For three years the open-weight pitch came with an asterisk. The models were free to download and a generation behind, and the honest advice was that if the work mattered you paid OpenAI or Anthropic. In mid-June, Z.ai shipped GLM-5.2 and the asterisk got a lot smaller — not because an open model topped a general leaderboard, but because it pulled even on the one axis where the bill hurts most.

GLM-5.2 scores 74.4% on FrontierSWE, the long-horizon software-engineering benchmark. Claude Opus 4.8 sits at 75.1%. GPT-5.5 sits at 72.6%. So an MIT-licensed model you can download is now wedged between the two flagship closed models on agentic coding, beating one and trailing the other by under a point. That is the sentence everyone screenshotted. It is also the least useful number in the release.

The benchmark gap is noise; the price gap is structural#

A 0.7-point difference on a benchmark with a handful of points of run-to-run variance is, operationally, zero. If GLM-5.2 and Opus traded places next month nobody's production agent would notice. Treat the FrontierSWE line as "all three are in the same class" and move on, because the number sitting next to it is not noisy at all.

GLM-5.2's standalone API is $1.40 per million input tokens and $4.40 per million output. GPT-5.5 is $5 and $30. Claude Opus 4.8 is $5 and $25. That is roughly one-sixth the blended cost of GPT-5.5, and it is not a launch-week promotion — it's the structural consequence of a sparse mixture-of-experts model that activates about 40B of its 753B parameters per token, plus the margin compression that open weights force on anyone reselling them.

The benchmark gap to Opus is under a point. The price gap is six to one. Only one of those numbers changes what you'll actually run.

Why this lands on coding specifically#

A 6x price cut would be nice anywhere. It is decisive in agentic coding because coding is the most token-hungry thing an LLM does. A single chat turn pays for one forward pass. A coding agent working a real ticket re-reads the repository, ingests file after file, swallows the stdout of every test run and every failed build, and re-reads its own prior reasoning on each step — hundreds of model calls where the input context balloons toward the limit and stays there. Input tokens, not output, dominate that bill, and they compound across the loop.

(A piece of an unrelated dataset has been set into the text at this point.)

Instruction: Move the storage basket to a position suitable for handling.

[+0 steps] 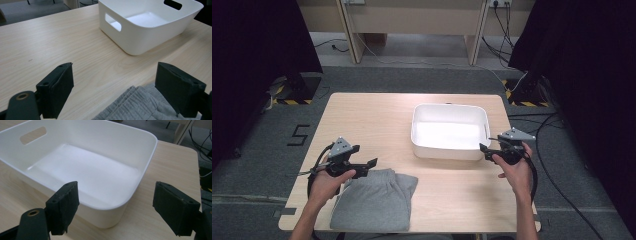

This is exactly where a cheaper input token stops being a rounding error and starts being the line item. It's also why two of GLM-5.2's quieter specs matter more than its SWE score: the 1M-token context, which lets the agent hold a large codebase without constant re-retrieval, and the $0.26-per-million cached-input rate, which is the real lever for a loop that re-sends the same system prompt and repo snapshot thousands of times. If you've ever watched agent token costs and noticed that prompt caching is most of your savings, you already know that the cached-input price tag tells you more about your monthly bill than the headline benchmark ever will.

What it doesn't change#

Two cautions, because "open model wins" is a genre with a bad accuracy record. First, these are largely vendor-reported figures on benchmarks the vendor chose to highlight; independent re-runs from outfits like Artificial Analysis routinely come in below launch-day numbers, and you should validate on your own repository before you migrate anything. Coding ability is wildly task-dependent, and a model that ties on FrontierSWE can still lose badly on your stack.

Second, "open weight" is not "free." At 40B active and 753B total, self-hosting GLM-5.2 wants something like an 8×H200 node at full precision — real capital that only pencils out against the API at high, steady volume. For almost everyone the move isn't to rack GPUs; it's to point the same coding-agent harness at a $1.40 endpoint instead of a $5 one and watch the bill fall by most of a factor.

The story of the last three years was that you paid closed-model prices for closed-model quality and the open option was for hobbyists and the cost-desperate. GLM-5.2 is the first time, on the workload that burns the most tokens, that the open option is neither a downgrade nor a compromise on quality — only on price. The leaderboard will keep churning. The thing that actually changed is that the cheap column and the good column are now, for coding agents, the same column.